The Oregon Fish and Wildlife Commission will be asked to set 2013-2014 big game regulations and 2013 coastal fall salmon seasons during its two-day meeting in Tigard on June 6-7. The meeting will begin at 8 a.m. both days at the Washington Square Embassy Suites, 9000 SW Washington Square Rd., Tigard, OR 97223.
The Commission will consider a number of fish issues on Thursday, June 6.
The Commission will be asked to set the 2013 seasons for coho and fall chinook in Oregon’s coastal rivers and streams. The proposed fall chinook seasons on the North Coast from the Necanicum River south to the Yaquina would be very similar to those in 2012. For streams from the Alsea River to the California border, permanent rules would apply except on the Elk and Sixes rivers where the daily bag limit would be two salmon, only one a chinook.
ODFW staff also will recommend 13 wild coho fisheries for 2013, including two new fisheries on Beaver and Floras creeks.
A detailed description of the 2013 coastal salmon seasons will be posted on the ODFW website shortly after Commission approval.
The Commission also will revisit the Columbia River fish management and reform rules adopted by the Commission in December 2012. These rules modify non-tribal commercial and recreational fisheries in the Columbia River and its tributaries and establish management measures for future fisheries. These include providing more hatchery fish for commercial fisheries in off-channel areas of the lower Columbia River, developing alternative gear for mainstem commercial fisheries, and phasing in a higher priority for recreational fishing in the mainstem Columbia River. The Commission is revisiting the rules to consider updated fiscal information, provide additional time for public input and address alleged deficiencies in either the process or economic analysis of the December rulemaking claimed by litigants.
The Commission will be asked to approve $1,019,164 in funding for eight restoration and 15 enhancement projects recommended by the Fish Restoration and Enhancement Board.
On Friday, the Commission will turn to wildlife issues.
The Commission will be asked to adopt final 2013 big game tag numbers and concepts for 2014 big game regulations. At this time ODFW staff is not proposing major regulation changes for 2014. Final 2014 regulations will be adopted at the October Commission meeting in Newport.
Total controlled tags for the 2013 fall seasons are proposed to change very little from 2012 seasons. See the full list of hunts and proposed tag numbers here. Overall, 2013 spring surveys found good winter survival in many deer and elk herds. The dry fall in 2012 resulted in herds going into winter with fall fawns and calves in less than ideal condition, but the mild winter moderated the impact to some herds. ODFW will have more details about what hunters should expect in its Fall Hunting Forecast, published annually in early September.
ODFW processed 374,022 controlled hunt applications for the fall 2013 season. Mail-order applications are still being processed so the final number may be higher. (The deadline to apply was May 15.)
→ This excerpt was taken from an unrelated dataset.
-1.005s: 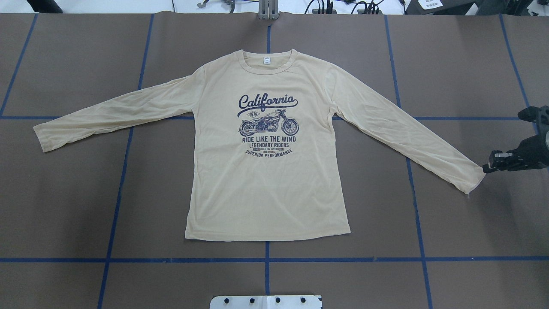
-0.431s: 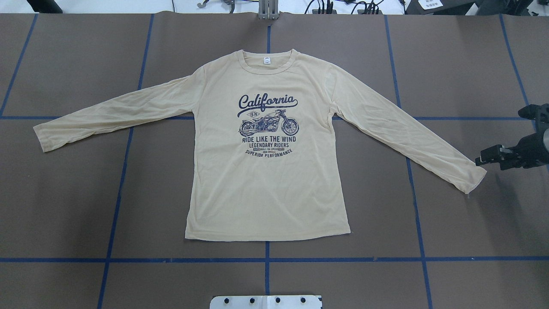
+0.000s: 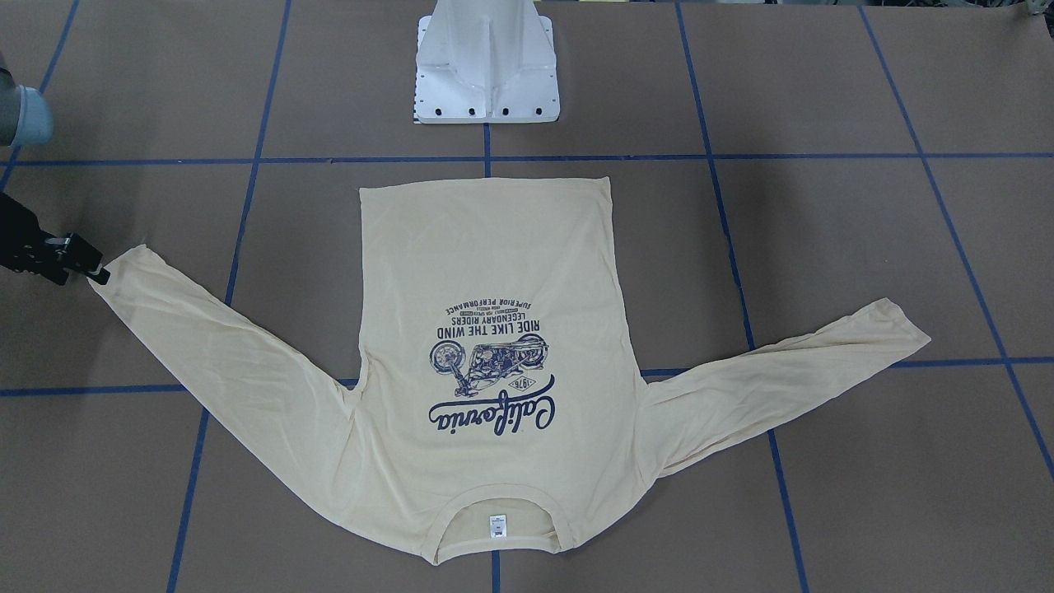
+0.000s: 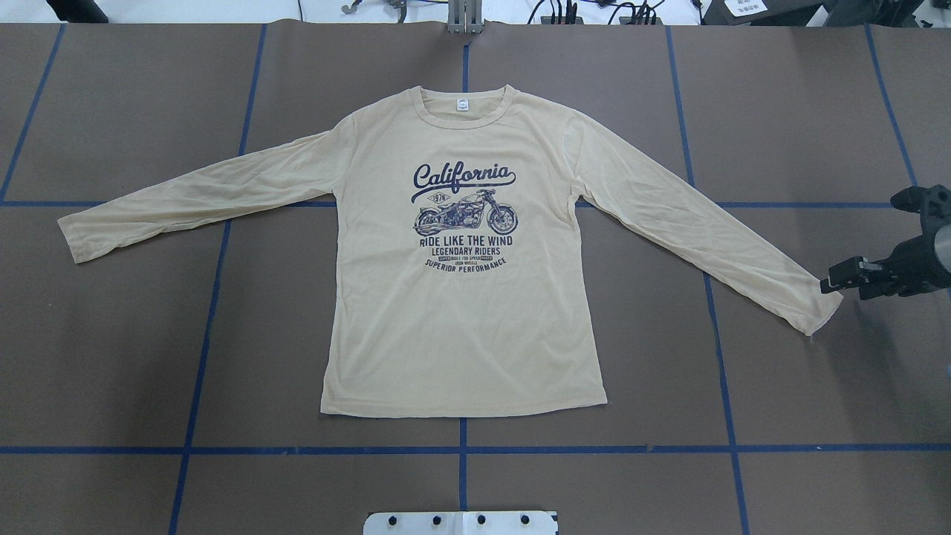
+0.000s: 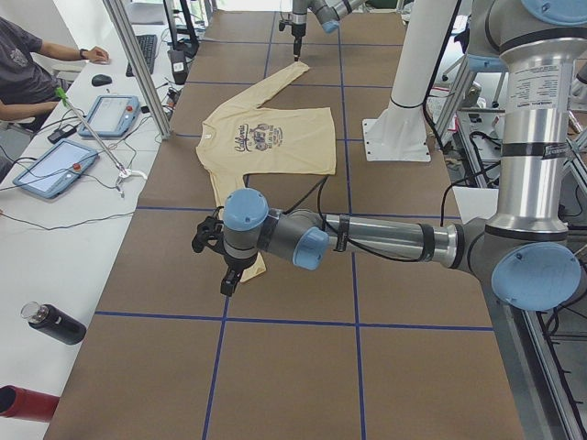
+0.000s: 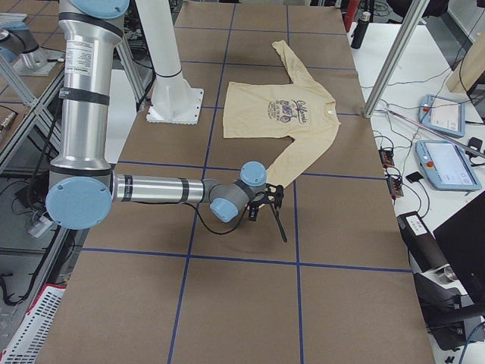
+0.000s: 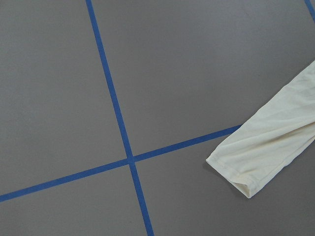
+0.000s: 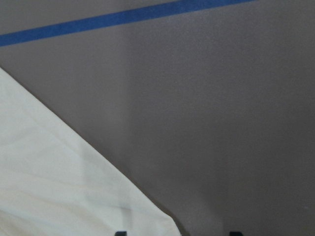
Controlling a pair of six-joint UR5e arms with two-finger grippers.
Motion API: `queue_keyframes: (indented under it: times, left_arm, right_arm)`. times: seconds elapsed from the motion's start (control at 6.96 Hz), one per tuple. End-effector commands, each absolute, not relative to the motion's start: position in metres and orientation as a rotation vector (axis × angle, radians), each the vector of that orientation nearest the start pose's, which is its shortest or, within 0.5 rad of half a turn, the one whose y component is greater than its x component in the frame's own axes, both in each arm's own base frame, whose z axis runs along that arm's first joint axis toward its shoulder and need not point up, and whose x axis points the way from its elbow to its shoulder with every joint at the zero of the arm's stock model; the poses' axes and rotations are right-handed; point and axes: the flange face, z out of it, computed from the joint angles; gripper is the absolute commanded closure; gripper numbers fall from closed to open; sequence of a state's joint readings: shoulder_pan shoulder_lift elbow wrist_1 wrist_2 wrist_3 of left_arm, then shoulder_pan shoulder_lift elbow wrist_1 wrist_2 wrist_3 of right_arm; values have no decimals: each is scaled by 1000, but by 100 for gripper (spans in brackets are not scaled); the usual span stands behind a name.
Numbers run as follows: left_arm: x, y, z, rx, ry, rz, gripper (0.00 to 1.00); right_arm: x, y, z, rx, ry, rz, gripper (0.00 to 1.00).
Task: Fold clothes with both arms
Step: 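Reach the right gripper to the cuff of the nearby sleeve and grasp it, then carry the grasped sleeve across the shirt toward the collar with the right gripper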
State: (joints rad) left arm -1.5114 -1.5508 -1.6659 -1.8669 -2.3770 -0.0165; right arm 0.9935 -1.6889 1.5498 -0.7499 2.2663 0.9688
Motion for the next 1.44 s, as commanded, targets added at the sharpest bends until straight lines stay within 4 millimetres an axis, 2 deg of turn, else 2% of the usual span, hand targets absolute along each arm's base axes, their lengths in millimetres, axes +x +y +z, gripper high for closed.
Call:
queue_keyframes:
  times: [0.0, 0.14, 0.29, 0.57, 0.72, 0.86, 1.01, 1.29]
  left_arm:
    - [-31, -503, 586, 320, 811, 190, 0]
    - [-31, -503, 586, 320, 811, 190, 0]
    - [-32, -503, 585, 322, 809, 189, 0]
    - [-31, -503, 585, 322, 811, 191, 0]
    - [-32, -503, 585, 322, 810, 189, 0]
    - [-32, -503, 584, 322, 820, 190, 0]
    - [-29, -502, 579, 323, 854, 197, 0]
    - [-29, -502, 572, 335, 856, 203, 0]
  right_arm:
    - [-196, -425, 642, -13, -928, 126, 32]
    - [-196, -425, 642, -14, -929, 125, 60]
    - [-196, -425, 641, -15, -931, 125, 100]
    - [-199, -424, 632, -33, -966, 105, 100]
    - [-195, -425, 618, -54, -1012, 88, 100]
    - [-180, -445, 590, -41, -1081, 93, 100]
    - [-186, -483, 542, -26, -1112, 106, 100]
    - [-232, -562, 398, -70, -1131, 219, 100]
The Commission will be asked to add or modify some definitions in the 2012-2014 Furbearer Trapping and Hunting Regulations, including clarifying that beaver and muskrat are considered predatory animals when causing damage on private property. The new proposed rules also clearly define a trailhead, water set, and land set to clarify new rules the Commission passed last year that put limits on where trappers may set traps.
The Commission will be asked to allocate 2014 auctions and raffle hunting tags that will later be distributed among various sportsmen/conservation groups that keep a portion of the proceeds; approve grant recommendations for Access and Habitat projects that improve wildlife habitat or promote hunting access; and appoint a Landowner Representative to the statewide A&H Board.
Finally, the Commission will be asked to adopt a permanent rule to allow retention of Habitat Conservation Stamps from year to year to sell with signed Governor’s prints.
The Commission is the policy-making body for fish and wildlife issues in the state. The seven-member panel meets monthly.
Public testimony for issues not on the formal agenda will be held Friday morning immediately following the expenditure report. Persons seeking to testify on such issues may do so by making arrangements with the ODFW Director’s Office, at least 24 hours in advance of the meeting, by calling 800-720-6339 or 503-947-6044.
Reasonable accommodations will be provided as needed for individuals requesting assistive hearing devices, sign language interpreters or large-print materials. Individuals needing these types of accommodations may call the ODFW Director’s Office at 800-720-6339 or 503-947-6044 at least 24 hours in advance of the meeting.
Members of the public who can’t attend the Commission meeting in-person can follow the proceedings via live video streaming (requires Adobe Flash). The full meeting agenda and link to video streaming are on the ODFW website.